# Exercise
Wherever a line in the data below holds "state", copy that line.

# Dataset section
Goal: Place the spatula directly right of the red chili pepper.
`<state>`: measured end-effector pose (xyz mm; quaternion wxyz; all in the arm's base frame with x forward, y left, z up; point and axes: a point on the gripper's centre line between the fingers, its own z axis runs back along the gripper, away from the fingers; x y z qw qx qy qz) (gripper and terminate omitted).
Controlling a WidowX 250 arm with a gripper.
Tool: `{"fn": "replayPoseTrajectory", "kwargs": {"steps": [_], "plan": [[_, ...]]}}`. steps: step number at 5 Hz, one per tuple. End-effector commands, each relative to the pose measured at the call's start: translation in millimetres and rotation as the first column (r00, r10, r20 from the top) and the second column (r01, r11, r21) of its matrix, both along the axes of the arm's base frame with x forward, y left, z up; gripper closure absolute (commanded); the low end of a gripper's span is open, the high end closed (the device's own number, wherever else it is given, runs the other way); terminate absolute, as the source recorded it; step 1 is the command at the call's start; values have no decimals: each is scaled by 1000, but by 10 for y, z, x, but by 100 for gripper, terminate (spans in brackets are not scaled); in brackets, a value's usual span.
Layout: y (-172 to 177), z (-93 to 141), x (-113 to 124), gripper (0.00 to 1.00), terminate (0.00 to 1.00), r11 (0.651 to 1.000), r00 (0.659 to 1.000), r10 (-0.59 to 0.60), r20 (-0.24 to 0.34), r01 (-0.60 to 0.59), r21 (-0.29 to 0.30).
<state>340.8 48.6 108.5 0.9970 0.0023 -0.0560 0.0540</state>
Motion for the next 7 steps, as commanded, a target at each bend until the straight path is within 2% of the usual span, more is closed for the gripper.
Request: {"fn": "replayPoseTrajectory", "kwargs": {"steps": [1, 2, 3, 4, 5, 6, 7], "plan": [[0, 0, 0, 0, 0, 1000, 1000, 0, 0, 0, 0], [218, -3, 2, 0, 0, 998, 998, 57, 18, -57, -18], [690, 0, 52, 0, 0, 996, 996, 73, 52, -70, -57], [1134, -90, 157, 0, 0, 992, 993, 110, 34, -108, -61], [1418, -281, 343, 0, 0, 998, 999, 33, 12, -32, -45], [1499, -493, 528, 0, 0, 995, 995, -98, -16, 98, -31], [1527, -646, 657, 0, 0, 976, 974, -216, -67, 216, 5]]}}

# Response to this exercise
`<state>`: measured end-effector pose (xyz mm; quaternion wxyz; all in the arm's base frame with x forward, y left, z up; point and axes: a point on the gripper's centre line between the fingers, its own z axis runs back along the gripper, away from the fingers; x y z qw qx qy qz) (gripper and terminate omitted).
<state>340.8 48.6 108.5 0.9970 0.0023 -0.0560 0.0540</state>

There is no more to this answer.